What you need to do — Return the run of lines below that opens with the line containing "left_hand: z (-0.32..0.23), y" and closes with the line containing "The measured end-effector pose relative", keeping each one exact.

====================

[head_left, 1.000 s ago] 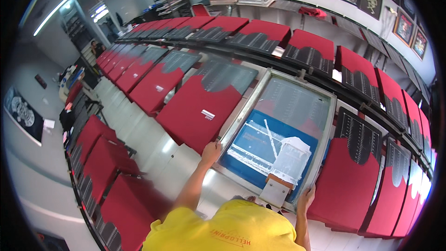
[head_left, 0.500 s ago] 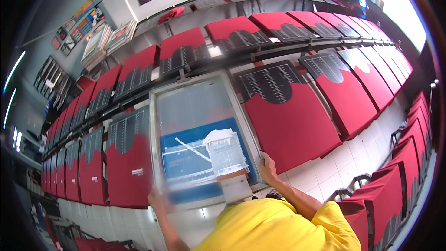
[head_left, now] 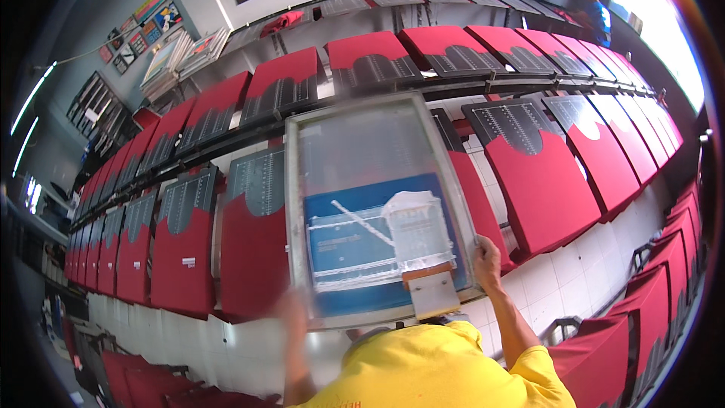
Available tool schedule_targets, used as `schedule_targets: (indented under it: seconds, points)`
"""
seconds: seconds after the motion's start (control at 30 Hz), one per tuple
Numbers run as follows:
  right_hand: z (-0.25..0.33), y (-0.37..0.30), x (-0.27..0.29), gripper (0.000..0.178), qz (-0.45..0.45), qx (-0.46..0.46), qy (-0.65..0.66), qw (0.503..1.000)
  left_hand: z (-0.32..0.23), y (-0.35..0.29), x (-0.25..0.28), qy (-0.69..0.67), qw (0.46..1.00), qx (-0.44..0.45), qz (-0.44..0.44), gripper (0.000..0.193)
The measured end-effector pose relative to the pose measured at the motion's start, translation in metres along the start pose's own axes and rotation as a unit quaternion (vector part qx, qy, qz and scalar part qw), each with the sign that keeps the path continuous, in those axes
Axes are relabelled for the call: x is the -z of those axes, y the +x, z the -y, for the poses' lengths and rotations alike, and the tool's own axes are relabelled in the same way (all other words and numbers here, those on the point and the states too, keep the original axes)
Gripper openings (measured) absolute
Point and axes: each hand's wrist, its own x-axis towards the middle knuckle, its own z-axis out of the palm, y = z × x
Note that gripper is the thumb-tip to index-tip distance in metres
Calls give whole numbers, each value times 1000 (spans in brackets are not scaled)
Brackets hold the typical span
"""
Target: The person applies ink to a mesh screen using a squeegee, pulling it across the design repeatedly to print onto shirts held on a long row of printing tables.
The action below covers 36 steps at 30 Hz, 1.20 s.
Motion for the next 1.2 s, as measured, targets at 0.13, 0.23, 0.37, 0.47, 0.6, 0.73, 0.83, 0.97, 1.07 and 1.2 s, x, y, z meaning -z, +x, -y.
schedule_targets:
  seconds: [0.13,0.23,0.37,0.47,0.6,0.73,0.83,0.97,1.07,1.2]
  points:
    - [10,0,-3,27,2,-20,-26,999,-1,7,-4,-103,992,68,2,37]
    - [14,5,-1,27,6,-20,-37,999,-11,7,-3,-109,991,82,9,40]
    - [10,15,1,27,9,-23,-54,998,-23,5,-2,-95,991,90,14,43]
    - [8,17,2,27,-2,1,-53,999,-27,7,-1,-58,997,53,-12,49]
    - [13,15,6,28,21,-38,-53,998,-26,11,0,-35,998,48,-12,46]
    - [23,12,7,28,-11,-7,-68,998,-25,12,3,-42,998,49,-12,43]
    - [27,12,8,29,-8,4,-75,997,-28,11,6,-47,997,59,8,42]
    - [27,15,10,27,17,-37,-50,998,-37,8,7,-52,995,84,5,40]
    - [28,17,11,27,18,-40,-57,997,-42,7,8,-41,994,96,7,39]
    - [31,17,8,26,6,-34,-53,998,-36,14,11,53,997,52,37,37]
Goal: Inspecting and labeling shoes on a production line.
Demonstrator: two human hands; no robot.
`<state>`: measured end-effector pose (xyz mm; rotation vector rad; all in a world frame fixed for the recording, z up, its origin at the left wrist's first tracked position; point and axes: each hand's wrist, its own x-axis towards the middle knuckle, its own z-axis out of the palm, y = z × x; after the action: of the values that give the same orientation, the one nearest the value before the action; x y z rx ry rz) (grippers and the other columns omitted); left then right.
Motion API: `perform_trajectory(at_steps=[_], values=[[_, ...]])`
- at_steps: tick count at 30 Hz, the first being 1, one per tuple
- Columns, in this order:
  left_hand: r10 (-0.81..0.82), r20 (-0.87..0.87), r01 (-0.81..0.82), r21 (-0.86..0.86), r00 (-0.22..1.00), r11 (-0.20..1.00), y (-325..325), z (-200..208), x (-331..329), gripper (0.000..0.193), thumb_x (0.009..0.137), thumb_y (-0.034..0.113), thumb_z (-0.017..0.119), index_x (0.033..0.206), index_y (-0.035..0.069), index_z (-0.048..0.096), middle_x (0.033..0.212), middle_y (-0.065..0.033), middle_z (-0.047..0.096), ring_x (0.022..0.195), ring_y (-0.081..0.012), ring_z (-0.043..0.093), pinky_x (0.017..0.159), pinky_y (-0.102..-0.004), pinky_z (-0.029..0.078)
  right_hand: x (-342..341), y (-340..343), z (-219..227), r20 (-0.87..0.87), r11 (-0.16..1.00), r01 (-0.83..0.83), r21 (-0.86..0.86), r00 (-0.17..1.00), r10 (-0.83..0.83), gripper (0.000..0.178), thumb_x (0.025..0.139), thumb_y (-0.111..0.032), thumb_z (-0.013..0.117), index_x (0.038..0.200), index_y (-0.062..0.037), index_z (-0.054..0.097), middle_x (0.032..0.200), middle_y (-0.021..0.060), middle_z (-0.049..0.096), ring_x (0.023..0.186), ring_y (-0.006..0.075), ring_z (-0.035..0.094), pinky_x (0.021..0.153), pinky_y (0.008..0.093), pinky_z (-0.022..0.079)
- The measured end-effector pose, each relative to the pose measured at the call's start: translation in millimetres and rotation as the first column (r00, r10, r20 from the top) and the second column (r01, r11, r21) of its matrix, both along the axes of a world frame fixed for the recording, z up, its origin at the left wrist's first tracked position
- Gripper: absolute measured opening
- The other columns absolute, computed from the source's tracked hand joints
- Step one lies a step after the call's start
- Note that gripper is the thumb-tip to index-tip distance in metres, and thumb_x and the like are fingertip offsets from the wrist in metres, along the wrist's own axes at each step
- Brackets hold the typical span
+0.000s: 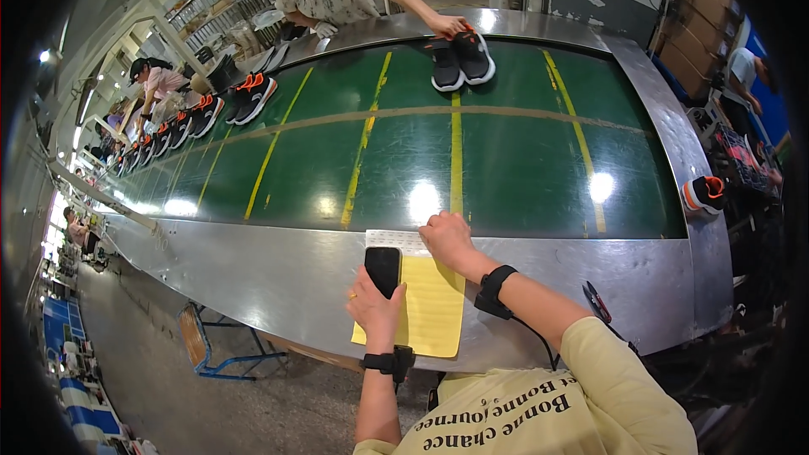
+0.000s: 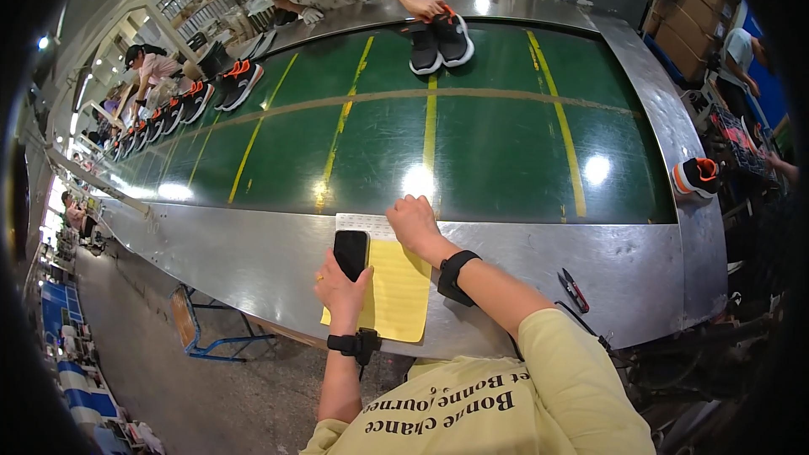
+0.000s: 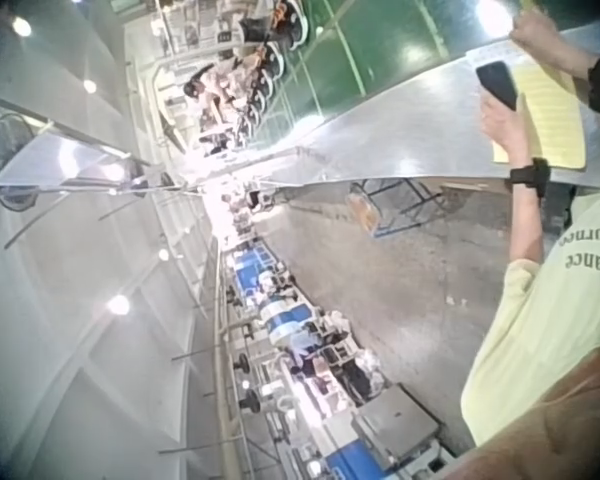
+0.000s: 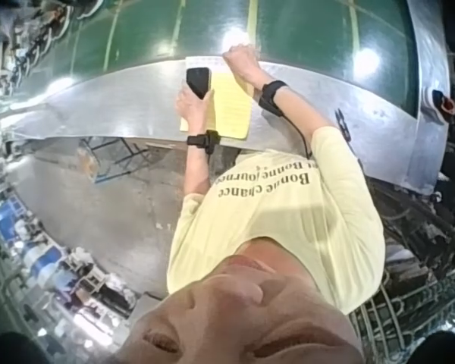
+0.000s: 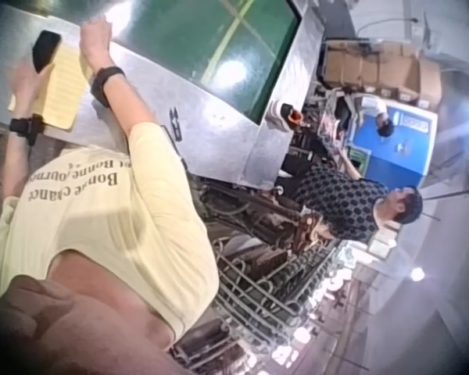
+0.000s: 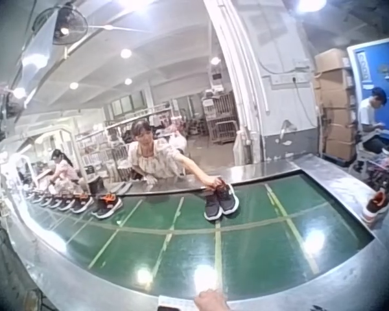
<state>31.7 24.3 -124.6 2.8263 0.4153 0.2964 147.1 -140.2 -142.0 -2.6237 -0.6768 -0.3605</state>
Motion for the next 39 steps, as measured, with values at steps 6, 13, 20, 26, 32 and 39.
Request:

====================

Reply —
  left_hand: z (-0.32..0.23), y (-0.35..0.29), x (-0.25..0.28), qy (-0.69..0.67), qw (0.46..1.00), qx (-0.44..0.45), qz (-0.44..0.44), gripper (0.000..0.193)
The measured end-effector pose relative to the pose measured at the motion's start, translation in metres along the start pose's own axes and rotation as a unit quaternion (vector part qx, qy, qz and scalar part qw), each with the sign that keeps the path continuous, in those axes

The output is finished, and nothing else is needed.